# Small girl BIG feet board help



## unemployed (Feb 24, 2012)

Im 5'1" 105 with size 10 DC boots. My feet are 24.5 cm.
I am a beginner and want a board I can ride all over with a little park action.
I cant find a women's board that seems wide enough for my lugs and men's boards seem to long/wide.
I am looking for a camber board and found some men's boards like the Forum Contract 146 and the Rossignol Retox Amptek 147, would these be ok for all mountain and for my body and foot size?
Do you have any other suggestions for boards?


----------



## poutanen (Dec 22, 2011)

unemployed said:


> Im 5'1" 105 with size 10 DC boots. My feet are 24.5 cm.
> I am a beginner and want a board I can ride all over with a little park action.
> I cant find a women's board that seems wide enough for my lugs and men's boards seem to long/wide.
> I am looking for a camber board and found some men's boards like the Forum Contract 146 and the Rossignol Retox Amptek 147, would these be ok for all mountain and for my body and foot size?
> Do you have any other suggestions for boards?


Nothing wrong with riding a mens board, just get the length based on your weight and it'll feel right. Also, are you SURE your boots fit you right? Most people buy boots the same size as their shoes, when if fact they should probably be a size, size-and-a-half smaller in most cases. 

I just measured my foot and it's 25.0 cm exactly to the tip of the big toe. I wear a size 8.5 mens shoe, and my boots are a 7.5 Burton. I'm thinking you might be better off in a 9-9.5 womens boot but that's just my internet guess.

For boards, I ride one with a waist width of 246mm. The Contract 146 has basically the same waist width so you should be fine on that, although you'll be light for it, so it'll likely feel stiffer than it's designed to me. That shouldn't be a problem though.

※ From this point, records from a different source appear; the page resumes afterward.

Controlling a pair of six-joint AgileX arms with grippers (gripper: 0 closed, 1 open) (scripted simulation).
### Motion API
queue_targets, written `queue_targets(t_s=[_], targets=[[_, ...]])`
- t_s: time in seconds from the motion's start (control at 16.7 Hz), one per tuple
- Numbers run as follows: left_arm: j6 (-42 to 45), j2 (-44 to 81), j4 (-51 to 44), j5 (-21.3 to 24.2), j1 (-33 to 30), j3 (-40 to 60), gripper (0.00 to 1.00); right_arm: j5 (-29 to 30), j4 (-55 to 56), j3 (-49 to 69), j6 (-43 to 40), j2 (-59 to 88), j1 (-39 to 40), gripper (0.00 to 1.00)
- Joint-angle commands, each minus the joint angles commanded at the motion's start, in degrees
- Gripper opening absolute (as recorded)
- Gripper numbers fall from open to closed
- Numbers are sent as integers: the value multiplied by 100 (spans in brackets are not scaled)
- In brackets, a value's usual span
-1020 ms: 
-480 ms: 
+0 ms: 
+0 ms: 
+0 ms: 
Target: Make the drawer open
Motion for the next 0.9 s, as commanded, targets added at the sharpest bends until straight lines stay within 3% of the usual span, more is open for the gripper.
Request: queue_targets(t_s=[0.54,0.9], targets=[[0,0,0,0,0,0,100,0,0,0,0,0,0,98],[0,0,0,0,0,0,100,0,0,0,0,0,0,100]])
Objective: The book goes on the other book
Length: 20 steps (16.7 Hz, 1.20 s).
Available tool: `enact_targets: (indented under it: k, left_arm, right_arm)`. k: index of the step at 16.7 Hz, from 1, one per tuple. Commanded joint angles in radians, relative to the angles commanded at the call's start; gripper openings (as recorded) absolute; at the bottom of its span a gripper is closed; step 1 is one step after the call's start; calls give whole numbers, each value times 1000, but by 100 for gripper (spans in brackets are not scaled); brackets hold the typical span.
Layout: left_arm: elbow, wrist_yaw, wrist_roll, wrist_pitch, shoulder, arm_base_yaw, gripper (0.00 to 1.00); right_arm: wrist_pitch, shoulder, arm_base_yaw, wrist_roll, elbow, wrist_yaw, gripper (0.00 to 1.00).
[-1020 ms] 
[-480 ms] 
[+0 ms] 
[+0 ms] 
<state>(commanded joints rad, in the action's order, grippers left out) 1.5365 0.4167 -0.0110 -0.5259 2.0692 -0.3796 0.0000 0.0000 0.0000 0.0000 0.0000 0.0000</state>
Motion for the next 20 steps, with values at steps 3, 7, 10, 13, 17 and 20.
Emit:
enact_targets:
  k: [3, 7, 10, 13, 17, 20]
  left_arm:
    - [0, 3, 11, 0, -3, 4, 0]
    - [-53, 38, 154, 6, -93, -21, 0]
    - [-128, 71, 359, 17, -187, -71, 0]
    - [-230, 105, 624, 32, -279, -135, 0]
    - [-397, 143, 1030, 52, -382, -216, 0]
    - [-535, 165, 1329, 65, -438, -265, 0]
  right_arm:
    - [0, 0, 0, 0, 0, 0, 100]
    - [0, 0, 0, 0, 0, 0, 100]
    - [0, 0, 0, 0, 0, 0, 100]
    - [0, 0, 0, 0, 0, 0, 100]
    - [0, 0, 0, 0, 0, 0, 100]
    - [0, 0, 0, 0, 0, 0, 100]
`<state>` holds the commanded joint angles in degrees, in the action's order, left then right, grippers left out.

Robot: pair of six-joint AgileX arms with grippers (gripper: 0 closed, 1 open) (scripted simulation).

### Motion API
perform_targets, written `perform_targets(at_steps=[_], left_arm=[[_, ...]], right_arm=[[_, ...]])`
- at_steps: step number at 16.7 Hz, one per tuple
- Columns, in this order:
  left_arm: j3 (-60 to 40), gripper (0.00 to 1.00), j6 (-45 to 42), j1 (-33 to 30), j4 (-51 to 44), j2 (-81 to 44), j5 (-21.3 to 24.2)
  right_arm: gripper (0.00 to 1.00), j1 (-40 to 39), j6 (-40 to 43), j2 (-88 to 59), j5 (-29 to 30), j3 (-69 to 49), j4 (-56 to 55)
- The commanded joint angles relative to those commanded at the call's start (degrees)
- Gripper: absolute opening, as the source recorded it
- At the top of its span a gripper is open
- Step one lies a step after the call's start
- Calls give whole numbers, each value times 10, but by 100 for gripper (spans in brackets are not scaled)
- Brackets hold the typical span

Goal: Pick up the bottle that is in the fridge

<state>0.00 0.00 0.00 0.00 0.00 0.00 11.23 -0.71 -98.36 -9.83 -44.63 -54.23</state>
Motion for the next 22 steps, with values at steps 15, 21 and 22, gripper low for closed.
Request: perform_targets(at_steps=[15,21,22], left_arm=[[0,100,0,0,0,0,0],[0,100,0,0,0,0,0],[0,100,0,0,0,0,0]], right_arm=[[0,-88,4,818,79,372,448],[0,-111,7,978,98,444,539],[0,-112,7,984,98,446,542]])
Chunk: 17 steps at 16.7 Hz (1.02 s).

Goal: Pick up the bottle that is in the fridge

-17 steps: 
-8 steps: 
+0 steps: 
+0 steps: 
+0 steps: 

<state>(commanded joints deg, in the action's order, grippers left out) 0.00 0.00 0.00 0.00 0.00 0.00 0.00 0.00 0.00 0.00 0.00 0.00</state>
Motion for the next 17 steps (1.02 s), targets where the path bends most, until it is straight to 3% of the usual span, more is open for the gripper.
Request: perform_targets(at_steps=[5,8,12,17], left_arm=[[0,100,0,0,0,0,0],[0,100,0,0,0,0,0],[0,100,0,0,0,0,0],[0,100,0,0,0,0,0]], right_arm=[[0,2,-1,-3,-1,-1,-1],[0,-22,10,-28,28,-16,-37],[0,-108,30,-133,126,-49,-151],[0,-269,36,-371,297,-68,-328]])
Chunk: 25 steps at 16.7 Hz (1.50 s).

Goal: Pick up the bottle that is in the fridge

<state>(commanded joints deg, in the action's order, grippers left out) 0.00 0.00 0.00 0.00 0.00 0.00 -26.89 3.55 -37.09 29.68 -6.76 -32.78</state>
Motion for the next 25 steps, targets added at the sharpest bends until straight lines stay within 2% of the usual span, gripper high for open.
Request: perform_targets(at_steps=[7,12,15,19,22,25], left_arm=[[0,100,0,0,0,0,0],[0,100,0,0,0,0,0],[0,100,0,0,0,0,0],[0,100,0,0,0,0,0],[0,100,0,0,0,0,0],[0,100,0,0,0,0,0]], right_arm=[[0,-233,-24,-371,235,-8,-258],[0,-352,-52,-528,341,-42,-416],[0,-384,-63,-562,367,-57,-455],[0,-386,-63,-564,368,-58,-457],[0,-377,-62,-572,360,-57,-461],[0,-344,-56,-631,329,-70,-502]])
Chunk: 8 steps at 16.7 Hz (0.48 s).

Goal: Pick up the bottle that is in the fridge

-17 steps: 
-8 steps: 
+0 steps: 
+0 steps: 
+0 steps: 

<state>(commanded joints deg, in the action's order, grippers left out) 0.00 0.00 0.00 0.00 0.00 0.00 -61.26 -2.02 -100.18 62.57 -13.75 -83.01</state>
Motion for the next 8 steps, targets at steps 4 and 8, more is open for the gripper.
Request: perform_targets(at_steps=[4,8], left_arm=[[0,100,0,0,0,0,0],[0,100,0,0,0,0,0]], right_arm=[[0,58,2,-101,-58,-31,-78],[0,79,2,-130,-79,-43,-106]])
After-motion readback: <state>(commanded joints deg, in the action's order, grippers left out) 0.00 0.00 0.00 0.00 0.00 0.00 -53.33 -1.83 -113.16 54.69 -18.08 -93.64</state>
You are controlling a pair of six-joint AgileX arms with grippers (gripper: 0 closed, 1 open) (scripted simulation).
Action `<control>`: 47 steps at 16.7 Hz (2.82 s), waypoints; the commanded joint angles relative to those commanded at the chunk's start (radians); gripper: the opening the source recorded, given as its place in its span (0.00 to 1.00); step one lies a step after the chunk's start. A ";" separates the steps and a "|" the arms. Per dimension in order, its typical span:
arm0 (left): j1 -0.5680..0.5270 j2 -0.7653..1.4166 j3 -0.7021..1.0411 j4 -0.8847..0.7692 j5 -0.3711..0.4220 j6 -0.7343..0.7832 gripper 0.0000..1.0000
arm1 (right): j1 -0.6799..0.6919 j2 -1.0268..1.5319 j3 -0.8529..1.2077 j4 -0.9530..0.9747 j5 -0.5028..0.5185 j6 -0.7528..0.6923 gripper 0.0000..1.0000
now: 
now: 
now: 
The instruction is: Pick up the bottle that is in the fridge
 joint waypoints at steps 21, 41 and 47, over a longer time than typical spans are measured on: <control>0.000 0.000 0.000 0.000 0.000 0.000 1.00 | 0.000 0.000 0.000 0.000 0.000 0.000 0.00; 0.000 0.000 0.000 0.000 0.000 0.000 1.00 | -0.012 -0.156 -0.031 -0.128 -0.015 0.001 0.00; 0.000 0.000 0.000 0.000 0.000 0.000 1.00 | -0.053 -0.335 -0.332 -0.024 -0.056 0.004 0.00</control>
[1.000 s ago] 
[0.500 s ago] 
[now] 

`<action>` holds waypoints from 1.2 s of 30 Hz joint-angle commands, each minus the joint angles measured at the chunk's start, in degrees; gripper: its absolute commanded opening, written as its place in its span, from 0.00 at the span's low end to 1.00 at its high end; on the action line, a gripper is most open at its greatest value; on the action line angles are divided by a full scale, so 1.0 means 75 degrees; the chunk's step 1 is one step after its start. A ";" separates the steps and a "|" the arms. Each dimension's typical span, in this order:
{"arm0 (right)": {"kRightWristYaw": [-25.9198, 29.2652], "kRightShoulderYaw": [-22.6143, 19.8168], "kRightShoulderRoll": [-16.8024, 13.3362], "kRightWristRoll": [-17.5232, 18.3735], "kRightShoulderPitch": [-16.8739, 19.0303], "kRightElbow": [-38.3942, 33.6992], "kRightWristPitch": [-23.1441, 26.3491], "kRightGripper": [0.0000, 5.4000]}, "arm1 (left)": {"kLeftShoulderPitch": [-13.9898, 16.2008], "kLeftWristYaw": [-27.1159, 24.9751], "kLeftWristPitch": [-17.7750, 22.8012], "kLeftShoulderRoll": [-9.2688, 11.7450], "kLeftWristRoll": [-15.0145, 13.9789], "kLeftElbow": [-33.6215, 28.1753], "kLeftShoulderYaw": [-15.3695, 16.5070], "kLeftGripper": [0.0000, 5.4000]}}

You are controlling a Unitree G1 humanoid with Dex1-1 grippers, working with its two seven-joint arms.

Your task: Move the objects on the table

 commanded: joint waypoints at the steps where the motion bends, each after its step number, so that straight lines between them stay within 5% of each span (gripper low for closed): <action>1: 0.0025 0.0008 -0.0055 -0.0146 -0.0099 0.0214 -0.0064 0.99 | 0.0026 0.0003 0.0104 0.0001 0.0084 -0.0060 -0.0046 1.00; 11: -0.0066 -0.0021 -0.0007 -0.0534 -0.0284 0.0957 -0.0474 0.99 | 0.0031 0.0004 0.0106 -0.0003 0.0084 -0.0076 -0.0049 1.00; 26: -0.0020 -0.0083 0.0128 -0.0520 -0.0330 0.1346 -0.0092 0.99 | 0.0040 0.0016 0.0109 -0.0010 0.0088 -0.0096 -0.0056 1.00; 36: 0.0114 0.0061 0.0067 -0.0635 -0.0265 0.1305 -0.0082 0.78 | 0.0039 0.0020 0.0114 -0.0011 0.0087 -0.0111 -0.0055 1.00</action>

Just spent a while trying to find a womens board with the waist width you need designed for your weight, and you're right they're all skinny. Even a K2 148W is still only 242 mm at the waist. Looks like a short mens board will suit you better. Just be aware that they'll be stiffer than advertised so if you're looking for a mid range flex, you probably want to get something lower on the flex ratings (around a 3 if they rate them out of 10).


----------



## wrathfuldeity (Oct 5, 2007)

Another option is to go with a regular women's board for your weight and style and use riser plates...this my recommendation due to your otherwise dainty size. With riser plates you will get the benefit of gaining better edge angles which in the short run are more responsive and perhaps punishing but in the long run you will develop excellent edge control. My daughter used diy 20mm plates when learning on a big ass board, it forced her to develop excellent edge control and she can rip. I made high density plastic (cutting board material) using regular wood working tools; the plates matched the foot print of her binding so that it would not mess with the flex pattern of the board. Plates like Palmer plates have a bigger foot print thus can mess with the flex and torsional flex of the board.


----------



## linvillegorge (Jul 6, 2009)

How old are you? I mean, are you a kid still growing?


----------



## unemployed (Feb 24, 2012)

I normally wear a size 8.5, I tried on size 9 in the DC boots and my toes were curled up. I didnt try a 9.5 but the 10 feels good. There is a very small amount of heel slip after a week of wearing them but it is very very minimal. I only notice it if I am standing on toe edge and try to jump up the hill or out of powder or something weird.
My brother has 25 cm exactly also and he wears a size 9.5 in reg shoes and his boots are 9.5 Vans although he said they might be a little big after a couple seasons.
@ wrathfuldeity You mention risers I have 2 questions.
What size should I look for?
Also your reference to your daughter is the opposite of what you suggested for me. You said get a normal size board but you referenced your daughter was using a board to large for her.
Will the risers achieve the same goal with a normal size board?

I am 28.


----------



## wrathfuldeity (Oct 5, 2007)

op, this was when she was 9 or 10 weighed maybe 90# and was maybe 5' and riding an option 148 bella, stiffy fr board. by the time she was 12, she was throwing the bella around and maxing out the speed...maybe 5'1" and 110#. At age 13, she got a option kendra starr 155 for her pow board and at 14 she got a salomon lush 144 for her park board. But now at 17 at 5'3" and 125#, she ski cause she can go faster and bigger..after 3-4 sets of skis is on k2 169 miss directed fatty rockered twins which are relatively huge for her size, but she is an athletic little bulldog.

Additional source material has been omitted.